L’azzurro orgoglioso della sua prima semifinale a Parigi, ma sempre con i piedi per terra, l’americano commenta l’episodio della possibile squalifica

PARIGI – Per i francesi dell’Equipe è “l’artista del dipinto perfetto”. Quando invece gli chiedono, subito dopo la partita vinta contro Tiafoe, dell’eleganza del suo rovescio a una mano, fa esplodere di applausi – conditi da qualche fischio – tutto il campo “Chatrier” rispondendo semplicemente, «sono un italiano, e gli italiani sono eleganti». Ma un campione no, Lorenzo Musetti crede di non meritarsi ancora questo appellativo. «Penso di avere le possibilità per poterlo diventare, questo sì, soprattutto vorrei essere riconosciuto come tale». Se continua di questo passo, non sarà difficile meritarsi in tempi rapidi il titolo di califfo del tennis: in due mesi ha raggiunto la finale a Monte Carlo e le semifinali a Madrid, Roma e ora anche a Parigi, dove non aveva mai passato gli ottavi di finale. Il settimo posto in classifica gli sta ormai stretto, quasi certamente salirà almeno di un gradino, anche se la stanchezza soprattutto mentale si fa sentire. «Era complicato giocare oggi – le parole del ragazzo di Carrara – c’era vento, era difficile fare le scelte giuste e nel terzo è stata una battaglia. Ero un po’ stanco ma ho trovato comunque l’energia e la motivazione giusta per farcela. Poi il quarto set è stato il migliore. A portarmi qui è stato un processo di crescita sia dentro che fuori dal campo, anche diventare padre mi ha reso più responsabile. Oggi il mio approccio alla routine è più professionale, mi alleno bene e so godermi i momenti con la mia famiglia. Questa vittoria è anche per loro».

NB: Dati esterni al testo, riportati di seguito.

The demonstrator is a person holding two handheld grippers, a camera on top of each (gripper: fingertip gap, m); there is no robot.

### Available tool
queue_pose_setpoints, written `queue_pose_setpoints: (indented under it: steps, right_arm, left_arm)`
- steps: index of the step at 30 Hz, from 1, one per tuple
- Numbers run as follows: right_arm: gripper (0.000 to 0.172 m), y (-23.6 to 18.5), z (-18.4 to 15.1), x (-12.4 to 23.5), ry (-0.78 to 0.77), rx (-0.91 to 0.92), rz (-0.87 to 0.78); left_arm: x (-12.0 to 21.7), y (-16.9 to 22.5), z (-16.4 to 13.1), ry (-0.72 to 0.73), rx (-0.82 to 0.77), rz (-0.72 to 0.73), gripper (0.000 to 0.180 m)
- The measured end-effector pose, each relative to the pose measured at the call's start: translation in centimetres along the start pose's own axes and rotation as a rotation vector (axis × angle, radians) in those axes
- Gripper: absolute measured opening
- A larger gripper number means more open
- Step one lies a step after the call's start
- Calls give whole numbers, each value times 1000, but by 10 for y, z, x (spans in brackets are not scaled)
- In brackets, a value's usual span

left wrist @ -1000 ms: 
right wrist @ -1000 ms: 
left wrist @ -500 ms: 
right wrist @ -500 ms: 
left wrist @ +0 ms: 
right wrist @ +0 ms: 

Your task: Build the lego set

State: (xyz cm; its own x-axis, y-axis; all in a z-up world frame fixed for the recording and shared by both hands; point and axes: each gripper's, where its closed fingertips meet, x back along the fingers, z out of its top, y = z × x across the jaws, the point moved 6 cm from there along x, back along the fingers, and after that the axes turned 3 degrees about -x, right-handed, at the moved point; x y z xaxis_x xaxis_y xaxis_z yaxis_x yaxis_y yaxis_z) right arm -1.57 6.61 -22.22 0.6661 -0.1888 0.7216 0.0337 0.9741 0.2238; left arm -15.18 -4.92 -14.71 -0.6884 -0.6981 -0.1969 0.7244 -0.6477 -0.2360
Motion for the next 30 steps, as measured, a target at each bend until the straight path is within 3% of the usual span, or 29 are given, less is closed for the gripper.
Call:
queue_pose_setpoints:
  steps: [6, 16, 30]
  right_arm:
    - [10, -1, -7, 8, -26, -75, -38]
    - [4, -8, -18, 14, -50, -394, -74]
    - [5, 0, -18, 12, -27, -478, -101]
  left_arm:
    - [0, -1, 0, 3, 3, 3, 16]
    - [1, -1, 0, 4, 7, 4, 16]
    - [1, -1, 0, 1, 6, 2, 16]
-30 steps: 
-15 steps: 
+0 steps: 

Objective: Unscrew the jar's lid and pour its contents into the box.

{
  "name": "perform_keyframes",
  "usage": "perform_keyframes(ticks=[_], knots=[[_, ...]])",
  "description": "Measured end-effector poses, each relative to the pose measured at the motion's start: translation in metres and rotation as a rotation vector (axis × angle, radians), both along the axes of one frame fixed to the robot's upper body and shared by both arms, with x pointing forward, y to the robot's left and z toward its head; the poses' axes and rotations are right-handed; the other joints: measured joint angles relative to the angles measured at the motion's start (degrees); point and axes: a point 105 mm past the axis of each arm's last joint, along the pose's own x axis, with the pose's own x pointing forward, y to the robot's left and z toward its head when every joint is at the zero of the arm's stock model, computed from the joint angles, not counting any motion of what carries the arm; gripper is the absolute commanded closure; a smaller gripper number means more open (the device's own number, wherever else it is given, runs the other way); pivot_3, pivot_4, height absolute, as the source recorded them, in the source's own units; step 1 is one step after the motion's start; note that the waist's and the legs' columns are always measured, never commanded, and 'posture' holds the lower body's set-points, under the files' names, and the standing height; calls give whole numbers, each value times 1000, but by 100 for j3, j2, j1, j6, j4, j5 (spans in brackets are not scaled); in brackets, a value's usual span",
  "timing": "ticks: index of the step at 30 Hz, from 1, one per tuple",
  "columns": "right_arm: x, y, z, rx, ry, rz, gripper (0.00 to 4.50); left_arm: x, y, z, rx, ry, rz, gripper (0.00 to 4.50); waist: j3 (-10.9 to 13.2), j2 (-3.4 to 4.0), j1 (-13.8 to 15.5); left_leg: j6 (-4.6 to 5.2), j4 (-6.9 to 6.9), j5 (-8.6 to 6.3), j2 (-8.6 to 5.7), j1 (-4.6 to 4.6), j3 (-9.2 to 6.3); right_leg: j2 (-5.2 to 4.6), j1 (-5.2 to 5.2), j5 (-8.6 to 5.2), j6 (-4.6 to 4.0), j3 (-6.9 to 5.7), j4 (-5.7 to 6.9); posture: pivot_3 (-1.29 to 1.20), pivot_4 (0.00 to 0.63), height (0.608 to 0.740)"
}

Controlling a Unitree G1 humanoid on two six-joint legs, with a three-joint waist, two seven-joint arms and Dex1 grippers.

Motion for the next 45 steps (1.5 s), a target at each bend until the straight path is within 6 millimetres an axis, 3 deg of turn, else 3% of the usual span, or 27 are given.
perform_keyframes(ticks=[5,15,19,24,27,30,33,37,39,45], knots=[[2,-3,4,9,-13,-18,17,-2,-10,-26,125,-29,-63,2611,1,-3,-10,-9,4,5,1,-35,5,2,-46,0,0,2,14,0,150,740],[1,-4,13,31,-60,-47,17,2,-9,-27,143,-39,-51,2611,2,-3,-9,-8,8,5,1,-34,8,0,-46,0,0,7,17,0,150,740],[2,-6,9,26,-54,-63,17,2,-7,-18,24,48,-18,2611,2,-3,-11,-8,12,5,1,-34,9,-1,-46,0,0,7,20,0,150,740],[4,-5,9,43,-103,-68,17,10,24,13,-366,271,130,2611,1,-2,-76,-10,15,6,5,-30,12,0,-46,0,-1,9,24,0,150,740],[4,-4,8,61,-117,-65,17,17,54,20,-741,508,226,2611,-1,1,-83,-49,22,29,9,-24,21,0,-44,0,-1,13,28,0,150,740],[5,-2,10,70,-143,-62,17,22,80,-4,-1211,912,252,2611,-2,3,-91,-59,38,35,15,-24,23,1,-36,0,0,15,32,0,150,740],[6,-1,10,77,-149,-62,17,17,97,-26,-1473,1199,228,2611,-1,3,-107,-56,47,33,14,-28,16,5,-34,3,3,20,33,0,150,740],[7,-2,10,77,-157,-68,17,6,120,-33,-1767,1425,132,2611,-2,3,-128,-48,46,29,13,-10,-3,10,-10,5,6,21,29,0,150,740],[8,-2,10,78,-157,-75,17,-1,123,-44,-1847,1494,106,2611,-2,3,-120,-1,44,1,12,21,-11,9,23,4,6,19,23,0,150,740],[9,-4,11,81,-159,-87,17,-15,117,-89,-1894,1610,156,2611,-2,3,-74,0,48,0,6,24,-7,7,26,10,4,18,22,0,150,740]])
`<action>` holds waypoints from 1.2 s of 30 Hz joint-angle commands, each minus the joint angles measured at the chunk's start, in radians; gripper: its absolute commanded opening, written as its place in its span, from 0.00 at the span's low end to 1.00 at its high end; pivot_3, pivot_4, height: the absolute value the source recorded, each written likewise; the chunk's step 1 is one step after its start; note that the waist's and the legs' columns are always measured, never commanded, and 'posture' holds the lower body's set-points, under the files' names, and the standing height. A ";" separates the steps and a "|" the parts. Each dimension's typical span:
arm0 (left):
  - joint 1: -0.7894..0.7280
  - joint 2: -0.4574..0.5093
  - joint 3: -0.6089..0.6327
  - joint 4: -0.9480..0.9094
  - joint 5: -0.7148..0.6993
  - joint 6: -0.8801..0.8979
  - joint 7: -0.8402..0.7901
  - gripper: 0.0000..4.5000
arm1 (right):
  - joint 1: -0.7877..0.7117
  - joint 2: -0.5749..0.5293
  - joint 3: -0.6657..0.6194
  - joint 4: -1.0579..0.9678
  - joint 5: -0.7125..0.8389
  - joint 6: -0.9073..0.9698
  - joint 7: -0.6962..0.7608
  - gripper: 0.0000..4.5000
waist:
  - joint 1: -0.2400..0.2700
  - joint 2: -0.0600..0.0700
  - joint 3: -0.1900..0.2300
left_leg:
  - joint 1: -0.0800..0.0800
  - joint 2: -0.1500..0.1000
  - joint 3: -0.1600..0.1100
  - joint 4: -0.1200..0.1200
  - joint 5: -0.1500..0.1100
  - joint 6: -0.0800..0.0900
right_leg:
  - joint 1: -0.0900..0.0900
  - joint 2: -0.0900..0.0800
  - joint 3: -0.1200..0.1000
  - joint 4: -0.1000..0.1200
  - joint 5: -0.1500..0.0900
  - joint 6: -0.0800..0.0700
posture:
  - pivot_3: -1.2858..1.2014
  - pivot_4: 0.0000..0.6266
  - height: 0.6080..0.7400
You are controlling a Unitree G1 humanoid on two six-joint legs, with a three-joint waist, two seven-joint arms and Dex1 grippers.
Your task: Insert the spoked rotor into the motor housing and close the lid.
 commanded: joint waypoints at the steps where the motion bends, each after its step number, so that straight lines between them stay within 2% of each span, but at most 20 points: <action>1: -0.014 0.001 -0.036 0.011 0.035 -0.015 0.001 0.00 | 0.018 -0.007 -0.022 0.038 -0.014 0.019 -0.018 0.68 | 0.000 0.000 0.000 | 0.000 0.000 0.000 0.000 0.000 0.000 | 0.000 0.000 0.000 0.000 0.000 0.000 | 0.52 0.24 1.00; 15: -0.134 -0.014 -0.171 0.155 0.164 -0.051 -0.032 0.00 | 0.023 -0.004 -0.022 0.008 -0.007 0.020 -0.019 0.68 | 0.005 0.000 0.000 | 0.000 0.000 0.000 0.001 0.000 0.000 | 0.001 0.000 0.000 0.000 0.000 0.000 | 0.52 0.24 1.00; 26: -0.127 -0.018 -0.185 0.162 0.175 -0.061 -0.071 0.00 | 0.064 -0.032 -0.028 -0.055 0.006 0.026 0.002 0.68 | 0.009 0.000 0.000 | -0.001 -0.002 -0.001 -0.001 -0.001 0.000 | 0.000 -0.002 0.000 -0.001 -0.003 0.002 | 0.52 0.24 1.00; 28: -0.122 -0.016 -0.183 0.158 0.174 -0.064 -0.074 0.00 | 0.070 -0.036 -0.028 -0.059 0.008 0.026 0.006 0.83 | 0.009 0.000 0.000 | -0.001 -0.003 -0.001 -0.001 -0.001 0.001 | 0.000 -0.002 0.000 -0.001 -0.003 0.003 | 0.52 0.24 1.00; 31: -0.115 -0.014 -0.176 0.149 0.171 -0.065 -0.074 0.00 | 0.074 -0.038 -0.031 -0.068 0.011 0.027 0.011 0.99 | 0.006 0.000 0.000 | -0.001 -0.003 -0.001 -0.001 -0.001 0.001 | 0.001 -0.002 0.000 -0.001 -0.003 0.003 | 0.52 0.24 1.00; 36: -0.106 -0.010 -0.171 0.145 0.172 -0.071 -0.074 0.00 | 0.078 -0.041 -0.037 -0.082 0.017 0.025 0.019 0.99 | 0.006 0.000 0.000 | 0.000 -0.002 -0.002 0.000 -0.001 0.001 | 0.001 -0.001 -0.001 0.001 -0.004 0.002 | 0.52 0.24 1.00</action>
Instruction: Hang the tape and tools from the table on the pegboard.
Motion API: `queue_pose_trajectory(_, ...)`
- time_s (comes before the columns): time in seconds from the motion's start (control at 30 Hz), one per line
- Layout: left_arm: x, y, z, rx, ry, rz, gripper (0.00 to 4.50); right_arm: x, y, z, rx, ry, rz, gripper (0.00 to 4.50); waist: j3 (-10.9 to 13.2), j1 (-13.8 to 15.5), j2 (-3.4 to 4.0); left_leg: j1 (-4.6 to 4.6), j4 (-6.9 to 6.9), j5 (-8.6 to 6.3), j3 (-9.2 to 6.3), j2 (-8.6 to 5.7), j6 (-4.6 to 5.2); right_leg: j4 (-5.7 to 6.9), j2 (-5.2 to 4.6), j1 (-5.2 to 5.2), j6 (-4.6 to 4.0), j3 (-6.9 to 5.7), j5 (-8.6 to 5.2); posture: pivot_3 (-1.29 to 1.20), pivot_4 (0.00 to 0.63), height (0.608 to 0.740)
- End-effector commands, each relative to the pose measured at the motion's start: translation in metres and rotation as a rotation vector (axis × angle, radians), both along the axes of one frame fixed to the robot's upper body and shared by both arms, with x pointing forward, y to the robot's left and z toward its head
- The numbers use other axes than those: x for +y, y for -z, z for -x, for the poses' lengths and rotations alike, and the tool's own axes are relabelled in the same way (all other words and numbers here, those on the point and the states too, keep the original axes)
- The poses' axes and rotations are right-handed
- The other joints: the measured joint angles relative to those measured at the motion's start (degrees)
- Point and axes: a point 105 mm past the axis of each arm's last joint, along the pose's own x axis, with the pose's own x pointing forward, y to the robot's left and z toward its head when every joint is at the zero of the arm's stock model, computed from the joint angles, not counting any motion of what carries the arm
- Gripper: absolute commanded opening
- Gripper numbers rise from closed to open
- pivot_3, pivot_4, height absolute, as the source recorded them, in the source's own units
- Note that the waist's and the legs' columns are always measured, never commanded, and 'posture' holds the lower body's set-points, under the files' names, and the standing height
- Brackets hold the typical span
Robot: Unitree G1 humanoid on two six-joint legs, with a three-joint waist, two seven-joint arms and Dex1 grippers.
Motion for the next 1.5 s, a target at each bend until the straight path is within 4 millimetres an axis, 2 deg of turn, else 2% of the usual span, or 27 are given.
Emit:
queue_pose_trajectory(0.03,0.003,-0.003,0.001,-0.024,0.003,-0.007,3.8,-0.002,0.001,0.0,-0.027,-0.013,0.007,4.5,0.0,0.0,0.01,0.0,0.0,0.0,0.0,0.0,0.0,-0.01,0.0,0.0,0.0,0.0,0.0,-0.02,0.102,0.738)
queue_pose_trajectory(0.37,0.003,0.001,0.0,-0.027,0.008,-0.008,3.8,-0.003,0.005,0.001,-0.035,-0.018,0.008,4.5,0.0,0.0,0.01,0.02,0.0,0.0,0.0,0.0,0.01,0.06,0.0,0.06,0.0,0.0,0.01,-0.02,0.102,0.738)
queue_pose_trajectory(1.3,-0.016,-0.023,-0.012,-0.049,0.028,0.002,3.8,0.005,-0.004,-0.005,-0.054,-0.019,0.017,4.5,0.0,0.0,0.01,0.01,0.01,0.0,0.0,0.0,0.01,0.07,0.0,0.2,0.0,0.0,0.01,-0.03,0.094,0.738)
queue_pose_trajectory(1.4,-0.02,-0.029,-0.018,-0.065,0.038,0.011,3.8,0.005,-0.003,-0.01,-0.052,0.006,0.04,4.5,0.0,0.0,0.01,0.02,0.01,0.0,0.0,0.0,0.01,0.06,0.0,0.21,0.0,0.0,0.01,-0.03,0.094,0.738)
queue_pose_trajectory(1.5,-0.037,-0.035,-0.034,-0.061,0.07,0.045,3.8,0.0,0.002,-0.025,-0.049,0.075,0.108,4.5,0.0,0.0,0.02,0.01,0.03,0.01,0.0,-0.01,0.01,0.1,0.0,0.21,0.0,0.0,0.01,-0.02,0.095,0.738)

Quello di Musetti è stato un cammino forse un tantino più lento del previsto ma sicuro. «Con Tartarini ho un rapporto speciale, ho avuto la fortuna di avere intorno a me persone che hanno sempre saputo aiutarmi nel modo giusto, caricandomi nei momenti di depressione e facendomi tornare con i piedi per terra quando invece piovevano troppi elogi. Sono questi i valori che voglio trasmettere ai miei figli. Quando ho capito che potevo diventare forte? La carriera da juniores è stata importante, la vittoria in Australia, la finale a Flushing Meadows, il numero 1 mondiale».
Sa di avere sbagliato sull’episodio della pallina calciata e finita contro una giudice di linea, un gesto di nervosismo che poteva costargli molto caro: «Solo una coincidenza sfortunata, non certo un gesto volontario, ho immediatamente chiesto scusa» (ma Tiafoe ha invece polemizzato: «Nessuna conseguenza per quella pallata, solo un warning. E’ comico! In queste situazioni c’è poca coerenza»).
A Sinner, che ha definito il suo gioco “più bello da vedere del mio”, Musetti risponde così: «Io invece gli invidio la mentalità, la testa che in campo gli fa fare sempre le scelte giuste. La stima comunque è reciproca, sarebbe bellissimo avere due italiani in semifinale». Chiusura sul giorno di riposo assoluto fissato per domani. «Come mi rilasserò? Cominciamo a dire che non metterò la sveglia, poi mi piacerebbe fare un giro per Parigi, città sempre bellissima. In serata, una partita a burraco, magari continuando a perdere. Qui finora a carte mi ha sempre detto male, evidentemente la cosa mi porta fortuna in campo…».